Het ontrafelen van Anna Komnene’s bronnen, het uit elkaar halen van een chronologie die gebrekkig en misleidend was en het reconstrueren van een nieuwe volgorde van gebeurtenissen met behulp van ander documentair bewijs in het Grieks, Armeens, Syrisch en Arabisch leverde dramatische resultaten op – resultaten die niet alleen de manier veranderen waarop we naar het Byzantijnse Rijk in deze periode kijken, maar ook de manier waarop we de Eerste Kruistocht begrijpen: The Times beschreef een boek dat ik over het onderwerp schreef als “het omverwerpen van een millennium aan wetenschap. Dat is geen slecht grafschrift voor een historicus om op zijn grafsteen te hebben.
Mijn meest recente werk heette The Silk Roads: A New History of the World. Het concentreert zich op de uitwisseling van goederen, ideeën, geloof en ziekte over de ruggengraat van Azië vanaf de oudheid tot heden. Het is een ambitieus boek dat de aandacht wil verleggen van het Westen. Ik ben verbaasd over de ontvangst die het boek over de hele wereld heeft gekregen, waar het werd omschreven als ‘adembenemend en verslavend leesbaar’ (Daily Telegraph), ‘magnifiek’ (Sunday Times), ‘onverschrokken en briljant’ (Guardian), ‘een oogverblindend stuk geschiedschrijving’ (South China Morning Post), ‘majestueus, briljant en buitengewoon’ (Open, India). De Wall St Journal zei dat het ‘een zeldzaam boek is dat je je veronderstellingen over de wereld in twijfel doet trekken’, terwijl de Berliner Zeitung zei dat het ‘niet alleen het belangrijkste geschiedenisboek in jaren is, maar het belangrijkste in decennia’. Het boek heeft in veel landen, waaronder het Verenigd Koninkrijk, Ierland, India en China, de top van de non-fictie hitlijsten bereikt.

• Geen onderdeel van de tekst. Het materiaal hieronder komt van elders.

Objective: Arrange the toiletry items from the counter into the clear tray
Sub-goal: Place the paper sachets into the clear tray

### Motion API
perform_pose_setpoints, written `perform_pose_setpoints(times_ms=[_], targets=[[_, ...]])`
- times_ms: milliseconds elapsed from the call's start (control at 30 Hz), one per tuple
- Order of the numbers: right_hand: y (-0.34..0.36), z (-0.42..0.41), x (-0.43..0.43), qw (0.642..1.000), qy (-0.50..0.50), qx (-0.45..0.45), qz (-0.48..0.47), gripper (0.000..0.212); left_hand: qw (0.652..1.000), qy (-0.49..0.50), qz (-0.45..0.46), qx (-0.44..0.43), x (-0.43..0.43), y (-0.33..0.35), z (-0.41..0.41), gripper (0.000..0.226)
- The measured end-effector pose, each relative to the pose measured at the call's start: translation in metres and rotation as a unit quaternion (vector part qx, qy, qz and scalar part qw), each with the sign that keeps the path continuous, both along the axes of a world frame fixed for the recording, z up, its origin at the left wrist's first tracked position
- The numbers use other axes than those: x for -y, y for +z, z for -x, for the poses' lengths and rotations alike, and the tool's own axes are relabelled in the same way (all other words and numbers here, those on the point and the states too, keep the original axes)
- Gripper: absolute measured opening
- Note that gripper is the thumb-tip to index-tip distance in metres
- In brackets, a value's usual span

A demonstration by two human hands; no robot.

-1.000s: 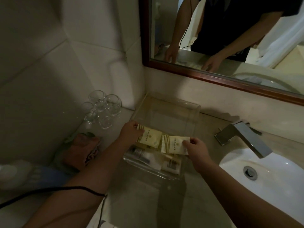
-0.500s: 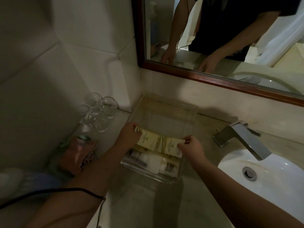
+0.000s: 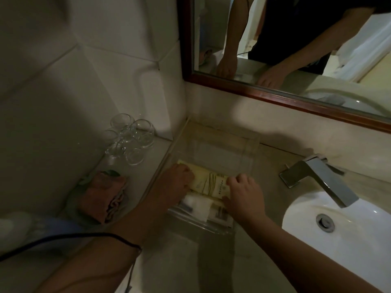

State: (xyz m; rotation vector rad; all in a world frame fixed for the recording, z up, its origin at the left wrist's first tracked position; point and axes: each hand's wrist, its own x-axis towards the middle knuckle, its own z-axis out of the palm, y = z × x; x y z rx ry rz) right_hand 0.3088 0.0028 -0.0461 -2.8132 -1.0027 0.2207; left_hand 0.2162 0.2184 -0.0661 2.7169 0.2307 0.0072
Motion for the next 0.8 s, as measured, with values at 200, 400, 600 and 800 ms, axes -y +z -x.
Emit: perform_pose_setpoints(times_ms=[200,400,600,800], targets=[[-0.005,0.001,-0.007,0.997,0.06,0.004,0.043,0.034,0.998,-0.033,-0.026,-0.044,-0.002,0.0,-0.003,0.04],[-0.002,-0.002,-0.011,0.996,0.071,-0.01,0.049,0.031,0.993,-0.07,-0.088,-0.021,0.0,0.009,-0.008,0.029],[-0.005,-0.003,-0.015,0.998,0.057,-0.009,0.037,0.029,0.993,-0.048,-0.108,-0.006,-0.003,0.006,-0.011,0.033],[-0.006,-0.004,-0.018,0.997,0.059,-0.007,0.045,0.031,0.992,-0.047,-0.114,-0.024,-0.005,0.001,-0.012,0.035]])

Sinds het uitkwam heb ik een groot deel van het afgelopen jaar in vliegtuigen doorgebracht, lezingen gegeven aan universiteiten als Yale en Harvard, aan instellingen als de VN, UNICEF en de EBRD, en gesprekken gevoerd met staatshoofden, ministers en senatoren in China, Pakistan, India, Centraal-Azië, de Golf en een groot aantal Europese landen over het belang van geschiedenis en over wat het verleden ons kan leren over het heden.

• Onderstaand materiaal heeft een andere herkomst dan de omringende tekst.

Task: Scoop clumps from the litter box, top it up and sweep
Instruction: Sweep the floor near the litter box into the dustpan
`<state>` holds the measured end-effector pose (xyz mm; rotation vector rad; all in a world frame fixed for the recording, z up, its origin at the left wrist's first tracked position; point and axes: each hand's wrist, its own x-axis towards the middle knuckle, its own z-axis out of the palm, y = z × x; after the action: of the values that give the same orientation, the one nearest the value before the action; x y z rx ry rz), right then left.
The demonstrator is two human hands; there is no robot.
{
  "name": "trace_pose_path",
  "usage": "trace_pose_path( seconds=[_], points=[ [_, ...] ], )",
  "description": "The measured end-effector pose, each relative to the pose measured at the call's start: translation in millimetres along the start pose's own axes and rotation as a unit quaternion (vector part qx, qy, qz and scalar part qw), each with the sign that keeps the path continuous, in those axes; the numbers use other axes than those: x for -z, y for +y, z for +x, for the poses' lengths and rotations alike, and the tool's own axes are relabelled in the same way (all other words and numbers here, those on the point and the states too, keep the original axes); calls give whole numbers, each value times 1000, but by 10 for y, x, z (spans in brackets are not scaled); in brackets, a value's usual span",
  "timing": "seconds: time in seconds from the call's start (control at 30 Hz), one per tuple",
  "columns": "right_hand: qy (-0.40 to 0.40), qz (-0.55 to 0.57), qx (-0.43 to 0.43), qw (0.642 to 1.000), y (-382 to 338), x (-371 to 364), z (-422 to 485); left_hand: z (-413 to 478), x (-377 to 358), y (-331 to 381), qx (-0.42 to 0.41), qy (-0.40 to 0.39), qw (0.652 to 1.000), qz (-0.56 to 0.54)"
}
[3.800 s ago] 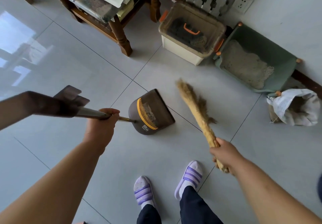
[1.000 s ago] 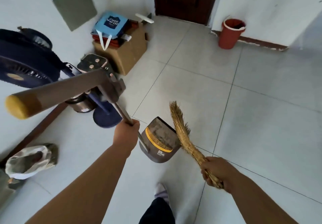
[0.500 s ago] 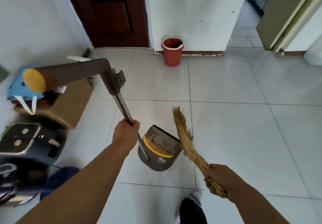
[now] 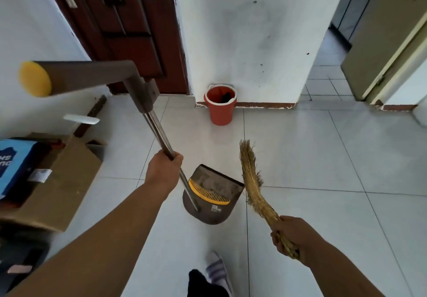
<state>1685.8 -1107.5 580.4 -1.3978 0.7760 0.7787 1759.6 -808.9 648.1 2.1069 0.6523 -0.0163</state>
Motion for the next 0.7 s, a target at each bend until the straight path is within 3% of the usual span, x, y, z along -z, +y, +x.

Naast dit alles heb ik het in Oxford druk gehad met lesgeven en tentamineren, met het inhalen van mijn onderzoeksachterstand voor toekomstige projecten en ook met mijn rol als directeur van het Oxford Centre for Byzantine Research (OCBR) dat verspreid is over vijf faculteiten binnen de universiteit (Geschiedenis, Klassieke Talen, Theologie en Religie, Middeleeuwse en Moderne Talen, Oriëntaalse Talen) en de School of Archaeology. Er zijn bijna zestig post-houders, onderzoekers en emeriti die werken aan zaken die op de een of andere manier raakvlakken hebben met de Byzantijnse wereld. Wij helpen bij het organiseren van colloquia en conferenties, organiseren speciale lezingen, kennen reisbeurzen toe en nog veel meer. We zijn zeer succesvol geweest in het inzamelen van geld om posities in Late Antique and Byzantine Studies, graduate scholarships en onze lopende kosten in de afgelopen zeven jaar te ondersteunen, en ik ben ongelooflijk trots op hoeveel we hebben bereikt sinds de OCBR bijna zeven jaar geleden werd opgericht.

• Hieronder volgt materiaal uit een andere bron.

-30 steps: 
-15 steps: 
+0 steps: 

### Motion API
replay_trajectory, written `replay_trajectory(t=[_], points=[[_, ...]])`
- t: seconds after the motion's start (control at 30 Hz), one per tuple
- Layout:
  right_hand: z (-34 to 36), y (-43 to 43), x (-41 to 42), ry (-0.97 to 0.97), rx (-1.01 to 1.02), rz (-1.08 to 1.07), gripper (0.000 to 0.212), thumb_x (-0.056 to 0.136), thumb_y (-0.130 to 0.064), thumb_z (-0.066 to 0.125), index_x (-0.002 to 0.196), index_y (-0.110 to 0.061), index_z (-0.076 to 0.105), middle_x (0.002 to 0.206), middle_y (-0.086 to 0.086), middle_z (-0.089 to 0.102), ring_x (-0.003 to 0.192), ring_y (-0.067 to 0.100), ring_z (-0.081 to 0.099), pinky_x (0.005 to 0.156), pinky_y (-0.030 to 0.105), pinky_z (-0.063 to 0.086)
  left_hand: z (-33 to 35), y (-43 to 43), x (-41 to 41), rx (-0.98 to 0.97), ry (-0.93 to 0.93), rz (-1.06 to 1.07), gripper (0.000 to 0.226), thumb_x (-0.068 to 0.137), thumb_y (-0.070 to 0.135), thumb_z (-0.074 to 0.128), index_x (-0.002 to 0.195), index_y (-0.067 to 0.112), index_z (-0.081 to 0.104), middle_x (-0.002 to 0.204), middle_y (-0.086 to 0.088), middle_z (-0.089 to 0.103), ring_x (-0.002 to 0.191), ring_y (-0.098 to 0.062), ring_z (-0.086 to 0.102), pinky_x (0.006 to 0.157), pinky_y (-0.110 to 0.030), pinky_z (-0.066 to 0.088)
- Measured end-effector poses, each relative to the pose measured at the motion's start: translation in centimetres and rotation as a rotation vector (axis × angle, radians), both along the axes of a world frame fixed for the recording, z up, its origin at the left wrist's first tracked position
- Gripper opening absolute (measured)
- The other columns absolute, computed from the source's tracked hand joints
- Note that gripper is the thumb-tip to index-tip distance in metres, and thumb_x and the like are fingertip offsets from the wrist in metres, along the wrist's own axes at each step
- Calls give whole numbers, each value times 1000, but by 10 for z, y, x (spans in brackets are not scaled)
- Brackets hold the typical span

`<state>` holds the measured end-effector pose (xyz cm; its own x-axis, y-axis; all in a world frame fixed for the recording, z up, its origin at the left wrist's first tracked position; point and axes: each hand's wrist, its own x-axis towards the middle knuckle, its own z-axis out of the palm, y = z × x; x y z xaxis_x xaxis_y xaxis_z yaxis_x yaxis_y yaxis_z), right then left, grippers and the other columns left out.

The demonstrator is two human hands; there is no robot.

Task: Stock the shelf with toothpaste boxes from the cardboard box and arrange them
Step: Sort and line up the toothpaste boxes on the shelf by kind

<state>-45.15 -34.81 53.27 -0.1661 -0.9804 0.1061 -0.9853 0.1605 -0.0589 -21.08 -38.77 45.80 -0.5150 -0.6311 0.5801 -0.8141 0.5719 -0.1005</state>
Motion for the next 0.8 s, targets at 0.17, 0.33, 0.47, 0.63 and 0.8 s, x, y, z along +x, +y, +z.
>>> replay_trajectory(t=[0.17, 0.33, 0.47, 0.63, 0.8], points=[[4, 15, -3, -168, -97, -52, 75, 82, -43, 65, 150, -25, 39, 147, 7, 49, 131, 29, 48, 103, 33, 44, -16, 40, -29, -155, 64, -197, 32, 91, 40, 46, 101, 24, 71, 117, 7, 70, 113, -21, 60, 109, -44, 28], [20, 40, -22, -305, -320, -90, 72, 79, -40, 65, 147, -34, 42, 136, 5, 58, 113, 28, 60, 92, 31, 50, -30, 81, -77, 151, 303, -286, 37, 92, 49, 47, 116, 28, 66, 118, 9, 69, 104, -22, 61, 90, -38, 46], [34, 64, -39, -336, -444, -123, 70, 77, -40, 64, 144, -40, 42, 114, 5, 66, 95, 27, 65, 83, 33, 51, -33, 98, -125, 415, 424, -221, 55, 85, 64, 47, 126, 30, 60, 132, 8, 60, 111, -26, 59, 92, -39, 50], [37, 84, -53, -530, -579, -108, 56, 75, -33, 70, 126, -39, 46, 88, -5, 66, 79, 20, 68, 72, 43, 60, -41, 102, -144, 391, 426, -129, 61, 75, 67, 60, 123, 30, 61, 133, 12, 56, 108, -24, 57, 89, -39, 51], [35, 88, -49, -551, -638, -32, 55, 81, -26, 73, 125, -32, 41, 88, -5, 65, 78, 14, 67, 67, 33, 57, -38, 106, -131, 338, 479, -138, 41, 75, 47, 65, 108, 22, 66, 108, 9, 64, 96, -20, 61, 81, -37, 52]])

Oxford is een prachtige omgeving geweest om in te werken in de afgelopen twee decennia. Ik heb vele gelukkige jaren beleefd in Worcester, waar ik sinds 2000 Senior Research Fellow ben, en ik heb de steun van mijn collega’s in Late Antique and Byzantine Studies zeer gewaardeerd. Dit zijn moeilijke tijden voor de geesteswetenschappen, ongeacht de langetermijnimplicaties van Brexit. Het is belangrijk om mensen buiten de academische wereld te laten inzien wat we in Oxford en aan andere universiteiten in het Verenigd Koninkrijk doen. Dat betekent niet dat we geschiedenis ‘relevant’ moeten maken, of dat we moeten proberen om haar ook buiten de dromende torenspitsen een impact te laten hebben. Maar als ik heb geholpen de geschiedenis in Oxford onder de aandacht van het publiek te houden, dan kan dat alleen maar een goede zaak zijn.